[[ PROVIDED MATERIAL open ]]

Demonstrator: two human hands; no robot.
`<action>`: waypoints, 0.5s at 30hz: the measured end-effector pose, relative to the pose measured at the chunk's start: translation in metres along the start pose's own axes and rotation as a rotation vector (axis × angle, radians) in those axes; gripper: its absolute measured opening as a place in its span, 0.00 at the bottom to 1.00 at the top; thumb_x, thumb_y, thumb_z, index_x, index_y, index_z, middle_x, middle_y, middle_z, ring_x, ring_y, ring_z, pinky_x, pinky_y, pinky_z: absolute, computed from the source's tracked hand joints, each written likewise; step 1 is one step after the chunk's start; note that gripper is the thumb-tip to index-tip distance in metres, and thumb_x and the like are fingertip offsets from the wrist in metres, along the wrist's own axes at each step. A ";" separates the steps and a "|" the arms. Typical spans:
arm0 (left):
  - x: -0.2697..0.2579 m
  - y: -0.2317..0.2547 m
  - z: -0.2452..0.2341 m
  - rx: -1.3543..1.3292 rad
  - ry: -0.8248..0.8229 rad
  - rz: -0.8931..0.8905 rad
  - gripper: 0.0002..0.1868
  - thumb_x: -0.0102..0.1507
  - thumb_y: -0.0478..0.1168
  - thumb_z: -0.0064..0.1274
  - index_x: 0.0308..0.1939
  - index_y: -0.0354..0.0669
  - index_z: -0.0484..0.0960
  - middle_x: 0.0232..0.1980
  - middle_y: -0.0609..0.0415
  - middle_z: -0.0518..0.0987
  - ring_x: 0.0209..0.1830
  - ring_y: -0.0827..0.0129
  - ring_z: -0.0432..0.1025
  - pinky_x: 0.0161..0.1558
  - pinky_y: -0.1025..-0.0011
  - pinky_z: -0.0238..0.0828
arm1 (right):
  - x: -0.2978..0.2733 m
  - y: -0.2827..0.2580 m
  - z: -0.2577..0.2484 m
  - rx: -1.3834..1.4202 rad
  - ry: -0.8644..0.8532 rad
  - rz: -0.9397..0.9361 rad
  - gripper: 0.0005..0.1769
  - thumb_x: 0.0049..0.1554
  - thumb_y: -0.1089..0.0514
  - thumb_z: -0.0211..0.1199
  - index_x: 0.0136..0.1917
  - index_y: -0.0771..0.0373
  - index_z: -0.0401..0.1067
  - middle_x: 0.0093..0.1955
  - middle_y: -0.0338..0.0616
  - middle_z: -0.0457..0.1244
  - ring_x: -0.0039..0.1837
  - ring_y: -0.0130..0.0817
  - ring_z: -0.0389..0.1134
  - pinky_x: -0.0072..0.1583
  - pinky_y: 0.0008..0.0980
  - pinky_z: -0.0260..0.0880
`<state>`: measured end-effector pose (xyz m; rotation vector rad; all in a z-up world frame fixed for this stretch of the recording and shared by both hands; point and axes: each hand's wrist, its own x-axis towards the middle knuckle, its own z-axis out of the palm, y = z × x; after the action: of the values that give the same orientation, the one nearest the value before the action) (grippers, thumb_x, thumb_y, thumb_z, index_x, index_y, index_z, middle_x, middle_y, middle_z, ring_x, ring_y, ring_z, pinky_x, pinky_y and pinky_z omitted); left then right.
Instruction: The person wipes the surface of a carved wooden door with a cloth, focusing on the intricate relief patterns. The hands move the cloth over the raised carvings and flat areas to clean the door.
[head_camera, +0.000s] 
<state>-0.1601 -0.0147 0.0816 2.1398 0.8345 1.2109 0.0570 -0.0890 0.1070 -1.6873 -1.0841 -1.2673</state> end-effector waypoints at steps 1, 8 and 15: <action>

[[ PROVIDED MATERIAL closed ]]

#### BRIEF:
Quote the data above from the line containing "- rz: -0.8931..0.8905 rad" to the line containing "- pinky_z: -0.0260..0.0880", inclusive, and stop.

#### FINISHED EXERCISE:
  - rz: -0.8931..0.8905 rad
  - gripper: 0.0002..0.1868
  - thumb_x: -0.0102..0.1507
  - thumb_y: -0.0478..0.1168
  - thumb_z: -0.0064..0.1274
  - index_x: 0.0308..0.1939
  - index_y: -0.0354..0.0669
  - index_z: -0.0484..0.0960
  - middle_x: 0.0232..0.1980
  - middle_y: -0.0609..0.0415
  - middle_z: -0.0518..0.0987
  - ring_x: 0.0209..0.1830
  - ring_y: -0.0827..0.0129
  - ring_z: -0.0432..0.1025
  - pinky_x: 0.0161..0.1558
  - pinky_y: -0.1025..-0.0011
  - pinky_z: -0.0238..0.0828
arm1 (right):
  - x: -0.2978..0.2733 m
  - y: -0.2827..0.2580 m
  - z: -0.2577..0.2484 m
  - rx: -1.3834..1.4202 rad
  - ry: -0.8644..0.8532 rad
  - rz: -0.9397..0.9361 rad
  - gripper: 0.0005..0.1769
  - thumb_x: 0.0049..0.1554
  - thumb_y: -0.1089..0.0514
  - thumb_z: -0.0211..0.1199
  - index_x: 0.0136..0.1917
  - index_y: -0.0771..0.0373
  - index_z: -0.0401..0.1067
  - middle_x: 0.0093..0.1955
  - middle_y: -0.0338..0.0616
  - middle_z: -0.0457..0.1244
  - ring_x: -0.0039..0.1837
  - ring_y: -0.0130..0.0817
  - ring_z: -0.0389..0.1134
  - pinky_x: -0.0072..0.1583
  - pinky_y: 0.0008..0.0980
  - pinky_z: -0.0260..0.0880

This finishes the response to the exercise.